We randomly assigned 198 HIV-seropositive patients with previously untreated, aggressive non-Hodgkin's lymphoma to receive standard-dose therapy with methotrexate, bleomycin, doxorubicin, cyclophosphamide, vincristine, and dexamethasone (m-BACOD) along with granulocyte–macrophage colony-stimulating factor (GM-CSF; n = 94) or reduced-dose m-BACOD with GM-CSF administered only as indicated (n = 98).

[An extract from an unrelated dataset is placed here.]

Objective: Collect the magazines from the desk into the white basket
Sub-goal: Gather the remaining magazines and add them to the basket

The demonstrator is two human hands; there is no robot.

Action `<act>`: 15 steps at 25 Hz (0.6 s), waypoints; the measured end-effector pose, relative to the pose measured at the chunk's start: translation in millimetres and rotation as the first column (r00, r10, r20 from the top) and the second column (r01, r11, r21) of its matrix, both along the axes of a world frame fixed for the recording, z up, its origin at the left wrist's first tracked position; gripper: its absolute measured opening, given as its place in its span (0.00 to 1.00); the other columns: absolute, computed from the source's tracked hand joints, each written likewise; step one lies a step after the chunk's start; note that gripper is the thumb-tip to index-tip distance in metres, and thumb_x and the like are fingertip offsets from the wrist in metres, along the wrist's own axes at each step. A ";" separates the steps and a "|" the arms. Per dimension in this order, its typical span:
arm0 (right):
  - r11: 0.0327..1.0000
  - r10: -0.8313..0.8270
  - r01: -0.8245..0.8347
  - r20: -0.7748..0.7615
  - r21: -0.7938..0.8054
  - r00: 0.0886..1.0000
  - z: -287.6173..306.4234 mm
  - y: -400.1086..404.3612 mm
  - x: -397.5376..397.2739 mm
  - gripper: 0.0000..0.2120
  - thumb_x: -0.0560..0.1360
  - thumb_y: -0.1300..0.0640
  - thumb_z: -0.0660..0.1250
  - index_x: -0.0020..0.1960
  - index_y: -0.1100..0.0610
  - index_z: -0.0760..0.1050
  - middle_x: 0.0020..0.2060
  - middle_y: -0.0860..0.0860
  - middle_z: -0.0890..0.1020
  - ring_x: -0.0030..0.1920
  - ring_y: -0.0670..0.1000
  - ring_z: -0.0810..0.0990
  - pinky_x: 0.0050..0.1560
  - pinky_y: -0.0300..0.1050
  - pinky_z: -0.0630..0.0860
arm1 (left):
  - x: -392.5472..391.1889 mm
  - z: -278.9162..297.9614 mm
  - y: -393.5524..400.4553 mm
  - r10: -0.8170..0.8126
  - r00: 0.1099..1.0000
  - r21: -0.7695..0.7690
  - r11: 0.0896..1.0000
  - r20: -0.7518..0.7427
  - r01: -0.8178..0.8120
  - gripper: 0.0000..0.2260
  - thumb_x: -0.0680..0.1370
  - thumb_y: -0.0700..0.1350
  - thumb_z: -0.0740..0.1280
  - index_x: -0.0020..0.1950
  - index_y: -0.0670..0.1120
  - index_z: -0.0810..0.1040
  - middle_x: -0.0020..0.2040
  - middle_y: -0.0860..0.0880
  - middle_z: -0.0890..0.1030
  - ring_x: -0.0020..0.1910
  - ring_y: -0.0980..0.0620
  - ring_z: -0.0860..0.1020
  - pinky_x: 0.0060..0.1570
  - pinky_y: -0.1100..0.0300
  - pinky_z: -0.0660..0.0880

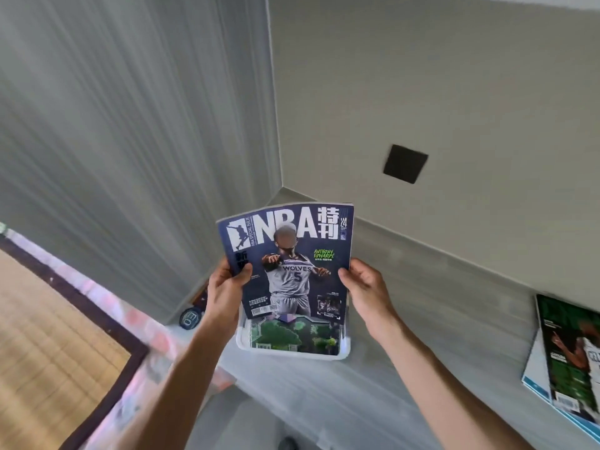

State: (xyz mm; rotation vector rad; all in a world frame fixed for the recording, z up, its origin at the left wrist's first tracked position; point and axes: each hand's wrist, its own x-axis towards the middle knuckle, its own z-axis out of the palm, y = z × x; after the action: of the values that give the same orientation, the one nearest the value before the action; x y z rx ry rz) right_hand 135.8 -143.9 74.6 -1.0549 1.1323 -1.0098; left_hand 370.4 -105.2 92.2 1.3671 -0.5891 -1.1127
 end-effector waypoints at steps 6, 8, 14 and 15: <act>0.982 -0.061 0.110 -0.298 0.152 0.953 -65.7 9.8 14.5 0.10 0.78 0.67 0.65 0.46 0.58 0.83 0.45 0.61 0.86 0.42 0.50 0.80 0.49 0.48 0.77 | 10.3 -57.5 -11.0 -0.176 0.887 0.365 0.931 0.427 0.008 0.14 0.73 0.31 0.66 0.45 0.52 0.78 0.44 0.49 0.80 0.41 0.49 0.77 0.37 0.61 0.73; 0.974 -0.086 0.152 -0.350 0.166 0.933 -78.3 11.1 11.8 0.11 0.77 0.67 0.65 0.44 0.53 0.82 0.43 0.57 0.86 0.41 0.51 0.80 0.46 0.47 0.76 | 14.9 -71.1 -6.7 -0.184 0.876 0.390 0.921 0.446 -0.006 0.13 0.73 0.32 0.67 0.44 0.52 0.77 0.46 0.48 0.80 0.45 0.46 0.78 0.39 0.60 0.74; 0.916 -0.171 0.290 -0.384 0.277 0.907 -79.2 28.9 -49.5 0.12 0.74 0.69 0.65 0.51 0.54 0.78 0.46 0.49 0.83 0.42 0.47 0.80 0.42 0.43 0.76 | -39.4 -54.5 3.4 -0.075 0.561 0.110 0.993 0.824 -0.029 0.22 0.71 0.37 0.69 0.64 0.44 0.71 0.62 0.40 0.75 0.61 0.41 0.71 0.60 0.44 0.69; 0.904 -0.189 0.311 -0.379 0.294 0.906 -79.0 41.1 -69.7 0.12 0.74 0.69 0.65 0.49 0.54 0.78 0.43 0.49 0.83 0.39 0.46 0.79 0.39 0.42 0.75 | -65.0 -49.0 3.7 -0.110 0.528 0.058 0.992 0.842 0.114 0.24 0.71 0.36 0.69 0.66 0.44 0.69 0.64 0.41 0.74 0.63 0.41 0.70 0.62 0.43 0.68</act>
State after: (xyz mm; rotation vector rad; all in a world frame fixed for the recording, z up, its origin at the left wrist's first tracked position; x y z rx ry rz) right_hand 66.2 -102.8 -4.4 -0.8228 1.7043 -0.7967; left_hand 305.4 -101.5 43.2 1.8680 -1.4067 -0.4442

A complete response was achieved in 39 of the 94 assessable patients assigned to low-dose therapy (41 percent) and in 42 of the 81 assessable patients assigned to standard-dose therapy (52 percent, P = 0.56). There were no significant differences in overall or disease-free survival; median survival times were 35 weeks for patients receiving low-dose therapy and 31 weeks for those receiving standard-dose therapy (risk ratio for death in the standard-dose group, 1.17; 95 percent confidence interval, 0.84 to 1.63; P =0.25). Toxic effects of chemotherapy rated grade 3 or higher occurred in 66 of 94 patients assigned to standard-dose therapy (70 percent) and 50 of 98 patients assigned to low-dose treatment (51 percent, P = 0.008). Hematologic toxicity accounted for the difference.

As compared with treatment with standard doses of cytotoxic chemotherapy (m-BACOD), reduced doses caused significantly fewer hematologic toxic effects yet had similar efficacy in patients with HIV-related lymphoma. Dose-modified chemotherapy should be considered for most HIV-infected patients with lymphoma.